The EUD supports six different test suites targeting different types of GPU functionality:

  • Compute : The compute test suite focuses primarily on tests which run Matrix Multiply instructions on the GPU using different numerical representations (integers, doubles, etc.). The tests are generally run in two different ways

    • A static constant workload to generate consistent and stable power draw

    • A pulsing workload

    In addition to the Matrix Multiply tests there are also several miscellaneous tests which focus on exercising other functionality related to compute (e.g. instruction test, compute video test, etc.)

  • Graphics : The graphics test suite focuses on testing the 2D and 3D rendering engines of the GPU

  • Memory : The memory test suite validates the GPU memory interface. The tests in the memory suite validate that the GPU memory can function without any errors both in normal operation and under various types of stress.

  • High Speed Input/Output (HSIO) : The HSIO test is focused on validating NVLink and PCIE functionality focusing primarily on data transfer testing

  • Miscellaneous : The miscellaneous test suite runs tests that don’t fit into any of the other categories. Most of the tests in this category are board specific tests which validate non-GPU related items on the board like voltage regulator programming or board configuration.

  • Default : The default test suite runs when no other test suites are explicitly specified and will run one or more tests from each of the other test suites

Getting Started with EUD

Note

The following pre-requisites apply when using the EUD:

  • The EUD version must match the NVIDIA driver version installed on the system. When the NVIDIA driver is updated, the EUD must also be updated to the corresponding version.

  • Multi-Instance GPU (MIG) mode should be disabled prior to running the EUD. To disable MIG mode, refer to the nvidia-smi man page:

    $ nvidia-smi mig --help
    
  • If the DCGM agent (nv-hostengine) is running, then stop the DCGM agent (nv-hostengine) or ensure that the service was started with privileges. This can be achieved by modifying the systemd service file (under /usr/lib/systemd/system/nvidia-dcgm.service) to not start nv-hostengine with the unprivileged nvidia-dcgm service account.

    $ sudo systemctl stop nvidia-dcgm
    
  • Any GPU telemetry (either via NVML/DCGM APIs or with nvidia-smi dmon/ dcgmi dmon should not be used when running the EUD. EUD interacts heavily with the driver and contention will impact testing and may cause timeouts.

Supported Deployment Models

The EUD is only supported in the following deployment models:

Deployment Model

Description

Supported

Bare-metal

Running directly on the system with no abstraction layer (i.e.
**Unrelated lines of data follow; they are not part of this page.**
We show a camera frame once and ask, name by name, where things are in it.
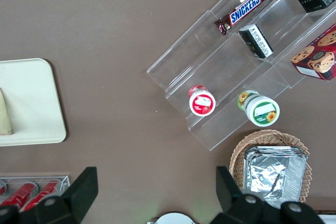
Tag triangle sandwich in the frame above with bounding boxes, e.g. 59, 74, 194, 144
0, 87, 14, 136

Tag clear acrylic stepped stand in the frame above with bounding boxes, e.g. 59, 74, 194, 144
145, 0, 336, 152

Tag cream plastic tray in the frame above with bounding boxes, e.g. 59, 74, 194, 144
0, 58, 67, 147

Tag light wicker basket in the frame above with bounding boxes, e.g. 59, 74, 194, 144
229, 129, 313, 209

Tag red lid yoghurt cup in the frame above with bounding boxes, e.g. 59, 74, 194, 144
187, 84, 217, 117

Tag Snickers chocolate bar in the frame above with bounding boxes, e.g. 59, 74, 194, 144
214, 0, 271, 37

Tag stacked aluminium foil trays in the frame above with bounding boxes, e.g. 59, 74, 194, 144
242, 145, 309, 209

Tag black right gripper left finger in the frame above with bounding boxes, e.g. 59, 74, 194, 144
0, 166, 99, 224

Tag red cookie box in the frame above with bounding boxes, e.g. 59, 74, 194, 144
290, 23, 336, 81

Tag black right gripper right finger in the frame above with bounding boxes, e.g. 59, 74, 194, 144
209, 166, 321, 224

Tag white snack bin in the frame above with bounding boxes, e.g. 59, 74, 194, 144
317, 212, 336, 224

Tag green lid yoghurt cup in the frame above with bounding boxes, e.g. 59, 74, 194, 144
237, 90, 281, 127

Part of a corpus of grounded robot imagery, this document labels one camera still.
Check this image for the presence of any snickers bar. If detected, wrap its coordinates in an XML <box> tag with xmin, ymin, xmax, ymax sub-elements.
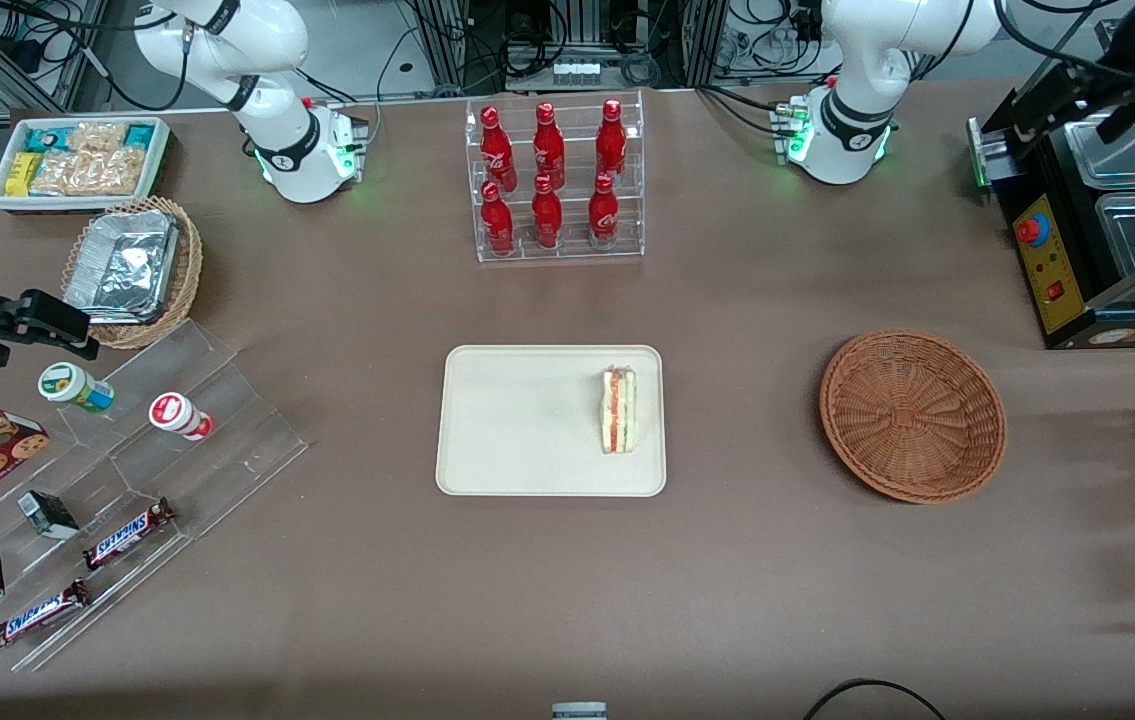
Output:
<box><xmin>0</xmin><ymin>578</ymin><xmax>92</xmax><ymax>653</ymax></box>
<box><xmin>82</xmin><ymin>497</ymin><xmax>178</xmax><ymax>572</ymax></box>

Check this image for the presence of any green white drink cup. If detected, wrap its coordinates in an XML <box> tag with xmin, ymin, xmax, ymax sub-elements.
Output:
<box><xmin>37</xmin><ymin>362</ymin><xmax>116</xmax><ymax>414</ymax></box>

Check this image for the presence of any aluminium foil tray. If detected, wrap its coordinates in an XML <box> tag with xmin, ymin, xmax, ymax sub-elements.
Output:
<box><xmin>62</xmin><ymin>210</ymin><xmax>180</xmax><ymax>326</ymax></box>

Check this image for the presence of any white plastic snack bin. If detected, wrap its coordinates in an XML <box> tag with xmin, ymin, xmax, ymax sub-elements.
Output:
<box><xmin>0</xmin><ymin>115</ymin><xmax>173</xmax><ymax>214</ymax></box>

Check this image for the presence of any beige plastic tray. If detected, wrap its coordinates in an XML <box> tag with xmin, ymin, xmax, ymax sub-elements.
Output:
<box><xmin>435</xmin><ymin>345</ymin><xmax>667</xmax><ymax>498</ymax></box>

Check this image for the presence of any clear acrylic bottle rack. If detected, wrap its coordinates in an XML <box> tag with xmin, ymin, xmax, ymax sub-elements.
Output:
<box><xmin>465</xmin><ymin>90</ymin><xmax>646</xmax><ymax>264</ymax></box>

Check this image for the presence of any aluminium equipment frame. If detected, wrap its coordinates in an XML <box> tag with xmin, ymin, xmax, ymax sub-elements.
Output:
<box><xmin>407</xmin><ymin>0</ymin><xmax>828</xmax><ymax>96</ymax></box>

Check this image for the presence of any black camera cable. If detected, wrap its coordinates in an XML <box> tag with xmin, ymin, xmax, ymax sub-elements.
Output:
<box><xmin>992</xmin><ymin>0</ymin><xmax>1128</xmax><ymax>86</ymax></box>

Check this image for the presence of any yellow snack pack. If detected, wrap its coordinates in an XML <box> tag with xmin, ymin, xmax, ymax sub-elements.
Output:
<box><xmin>5</xmin><ymin>152</ymin><xmax>43</xmax><ymax>197</ymax></box>

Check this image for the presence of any black food warmer cabinet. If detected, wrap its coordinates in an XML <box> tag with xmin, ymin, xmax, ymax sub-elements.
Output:
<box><xmin>965</xmin><ymin>85</ymin><xmax>1135</xmax><ymax>351</ymax></box>

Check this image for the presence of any red cola bottle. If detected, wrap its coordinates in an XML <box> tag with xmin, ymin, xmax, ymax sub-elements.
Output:
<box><xmin>480</xmin><ymin>180</ymin><xmax>516</xmax><ymax>257</ymax></box>
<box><xmin>595</xmin><ymin>98</ymin><xmax>628</xmax><ymax>179</ymax></box>
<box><xmin>531</xmin><ymin>175</ymin><xmax>565</xmax><ymax>250</ymax></box>
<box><xmin>532</xmin><ymin>102</ymin><xmax>567</xmax><ymax>189</ymax></box>
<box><xmin>588</xmin><ymin>172</ymin><xmax>620</xmax><ymax>249</ymax></box>
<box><xmin>480</xmin><ymin>106</ymin><xmax>518</xmax><ymax>193</ymax></box>

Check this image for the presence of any red white drink cup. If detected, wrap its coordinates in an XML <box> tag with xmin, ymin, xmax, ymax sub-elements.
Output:
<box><xmin>148</xmin><ymin>392</ymin><xmax>216</xmax><ymax>442</ymax></box>

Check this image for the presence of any clear acrylic tiered shelf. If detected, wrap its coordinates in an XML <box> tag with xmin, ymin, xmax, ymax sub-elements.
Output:
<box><xmin>0</xmin><ymin>318</ymin><xmax>310</xmax><ymax>673</ymax></box>

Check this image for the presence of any triangle sandwich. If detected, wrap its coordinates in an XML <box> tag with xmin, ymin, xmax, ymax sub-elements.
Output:
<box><xmin>600</xmin><ymin>366</ymin><xmax>638</xmax><ymax>455</ymax></box>

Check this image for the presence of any black floor cable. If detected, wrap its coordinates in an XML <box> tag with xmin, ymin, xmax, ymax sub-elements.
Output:
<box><xmin>803</xmin><ymin>678</ymin><xmax>948</xmax><ymax>720</ymax></box>

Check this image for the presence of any clear bag of crackers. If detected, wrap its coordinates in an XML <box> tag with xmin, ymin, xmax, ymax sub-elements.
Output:
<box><xmin>87</xmin><ymin>148</ymin><xmax>148</xmax><ymax>196</ymax></box>
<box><xmin>30</xmin><ymin>150</ymin><xmax>93</xmax><ymax>197</ymax></box>
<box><xmin>67</xmin><ymin>122</ymin><xmax>131</xmax><ymax>153</ymax></box>

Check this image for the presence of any light wicker basket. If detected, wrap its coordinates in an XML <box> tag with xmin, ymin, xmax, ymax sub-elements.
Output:
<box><xmin>62</xmin><ymin>195</ymin><xmax>204</xmax><ymax>351</ymax></box>

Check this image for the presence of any round brown wicker basket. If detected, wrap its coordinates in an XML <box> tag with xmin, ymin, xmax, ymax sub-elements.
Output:
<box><xmin>819</xmin><ymin>330</ymin><xmax>1008</xmax><ymax>504</ymax></box>
VM, containerization, etc)

Yes

Passthrough virtualization (aka “full passthrough”)

When both GPU and NvSwitch are “passed through” to a VM. VM has exclusive access to the devices

  • Single tenant VM : Yes

  • Muilti tenant VM : Yes, no NvLink

  • Execution from host : No

Shared nvswitch

GPUs are passed through to VM but NvSwitch is owned by a service VM

  • Execution from VM : Yes

  • Execution from service VM: No

  • Execution from host : No

Installing the EUD packages

Install the NVIDIA EUD package using the appropriate package manager of the Linux distribution flavor.

In this release, the EUD binaries are available via a Linux archive. Follow these steps to get started:

  • Extract the archive under /usr

  • Change ownership and group to root

    $ sudo chown -R root /usr/share/nvidia \
       && sudo chgrp -R root /usr/share/nvidia
    
  • Now proceed to run the EUD

The files for the EUD should be installed under /usr/share/nvidia/diagnostic/

Running the EUD

On supported GPU products, by default, DCGM will run the EUD as part of the Level 3 and 4 with two separate EUD test profiles:

  1. Within run level 3 (dcgmi diag -r 3), the run time of the EUD test is less than 5 mins (runs at least one test from each of the subtest suites)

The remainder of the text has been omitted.